▶ [Task brief]: In the data that follows, every line containing the word "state" should be returned.

====== Collected material ======

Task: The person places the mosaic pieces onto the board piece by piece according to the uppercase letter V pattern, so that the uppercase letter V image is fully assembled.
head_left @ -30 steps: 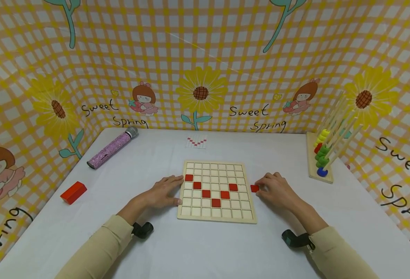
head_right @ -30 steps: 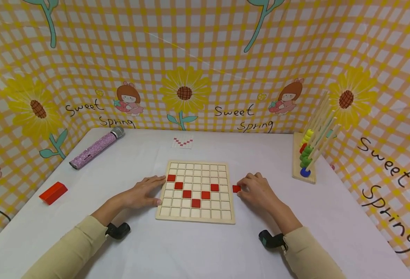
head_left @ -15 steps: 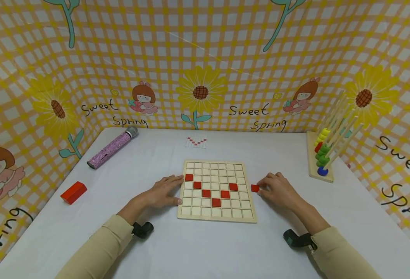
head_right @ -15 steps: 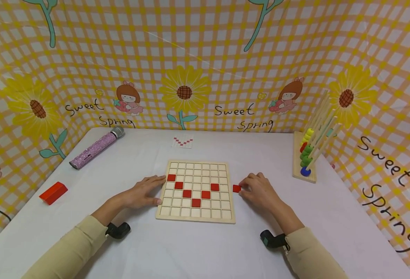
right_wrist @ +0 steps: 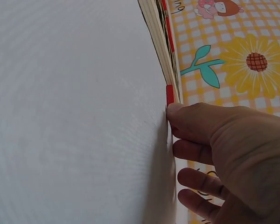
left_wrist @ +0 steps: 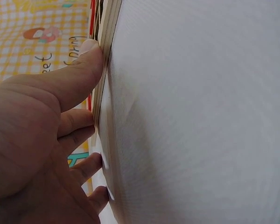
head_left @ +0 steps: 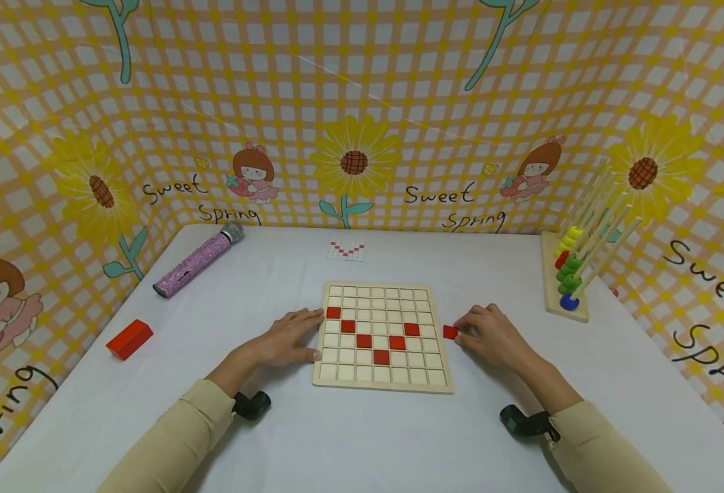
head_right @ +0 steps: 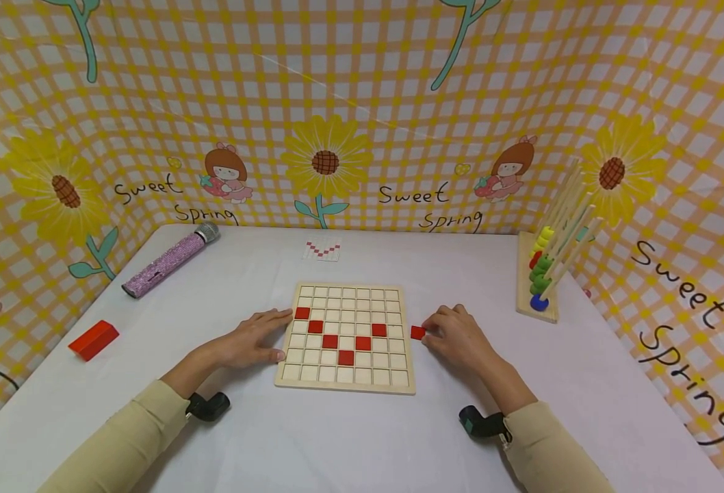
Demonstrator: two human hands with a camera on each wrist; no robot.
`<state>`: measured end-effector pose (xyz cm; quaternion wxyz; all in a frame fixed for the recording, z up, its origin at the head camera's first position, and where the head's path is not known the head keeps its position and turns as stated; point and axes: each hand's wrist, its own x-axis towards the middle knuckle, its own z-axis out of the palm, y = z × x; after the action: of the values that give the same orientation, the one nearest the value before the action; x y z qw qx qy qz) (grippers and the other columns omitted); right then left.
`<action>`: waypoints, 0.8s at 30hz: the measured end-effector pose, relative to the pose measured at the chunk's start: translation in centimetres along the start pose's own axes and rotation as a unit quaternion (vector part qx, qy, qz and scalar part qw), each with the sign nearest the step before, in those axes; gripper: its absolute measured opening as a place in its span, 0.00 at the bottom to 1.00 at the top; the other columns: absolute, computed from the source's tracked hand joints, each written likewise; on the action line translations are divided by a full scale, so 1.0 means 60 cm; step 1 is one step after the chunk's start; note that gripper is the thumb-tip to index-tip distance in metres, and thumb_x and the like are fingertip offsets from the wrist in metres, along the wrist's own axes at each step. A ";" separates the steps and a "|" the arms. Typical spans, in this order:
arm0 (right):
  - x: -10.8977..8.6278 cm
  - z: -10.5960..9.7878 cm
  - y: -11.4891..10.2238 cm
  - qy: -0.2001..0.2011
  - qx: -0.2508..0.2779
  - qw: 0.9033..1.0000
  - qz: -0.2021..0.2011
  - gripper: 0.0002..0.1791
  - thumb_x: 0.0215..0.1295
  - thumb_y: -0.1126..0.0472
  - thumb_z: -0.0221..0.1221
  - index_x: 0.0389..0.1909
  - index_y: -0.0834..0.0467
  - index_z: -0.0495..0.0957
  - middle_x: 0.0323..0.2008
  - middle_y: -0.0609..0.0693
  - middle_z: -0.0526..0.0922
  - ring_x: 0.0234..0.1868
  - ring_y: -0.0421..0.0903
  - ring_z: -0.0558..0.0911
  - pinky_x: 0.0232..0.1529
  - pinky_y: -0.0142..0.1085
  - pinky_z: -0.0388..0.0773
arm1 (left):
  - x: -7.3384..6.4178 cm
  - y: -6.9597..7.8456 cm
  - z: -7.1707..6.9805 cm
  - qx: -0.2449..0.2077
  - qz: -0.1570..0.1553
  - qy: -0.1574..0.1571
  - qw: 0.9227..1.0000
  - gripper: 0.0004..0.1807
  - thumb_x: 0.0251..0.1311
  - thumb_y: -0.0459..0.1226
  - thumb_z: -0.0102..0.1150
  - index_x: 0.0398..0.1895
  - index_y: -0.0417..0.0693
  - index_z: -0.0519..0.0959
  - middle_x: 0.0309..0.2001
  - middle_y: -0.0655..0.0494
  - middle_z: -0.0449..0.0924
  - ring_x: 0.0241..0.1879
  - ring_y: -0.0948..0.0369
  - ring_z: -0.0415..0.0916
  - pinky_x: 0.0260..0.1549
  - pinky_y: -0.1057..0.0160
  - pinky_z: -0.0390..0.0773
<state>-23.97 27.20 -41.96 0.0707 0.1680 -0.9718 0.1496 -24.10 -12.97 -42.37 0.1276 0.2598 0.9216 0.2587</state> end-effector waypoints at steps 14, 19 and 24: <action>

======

▶ [Answer below]:
`<state>`: measured end-effector pose (xyz cm; quaternion wxyz; all in a frame fixed for the recording, z up, its origin at the head camera's first position, and where the head's path is not known the head keeps its position and turns as stated; point and axes: each hand's wrist, its own x-axis towards the middle knuckle, its own z-axis out of the palm, y = z × x; after the action: of the values that give the same orientation, the one nearest the value before the action; x y z qw qx qy qz) (grippers and the other columns omitted); right then left.
<state>-23.97 27.20 -41.96 0.0707 0.1680 -0.9718 0.1496 -24.10 -12.97 -42.37 0.1276 0.2598 0.9216 0.2587</state> end-effector waypoints at steps 14, 19 and 24: <action>

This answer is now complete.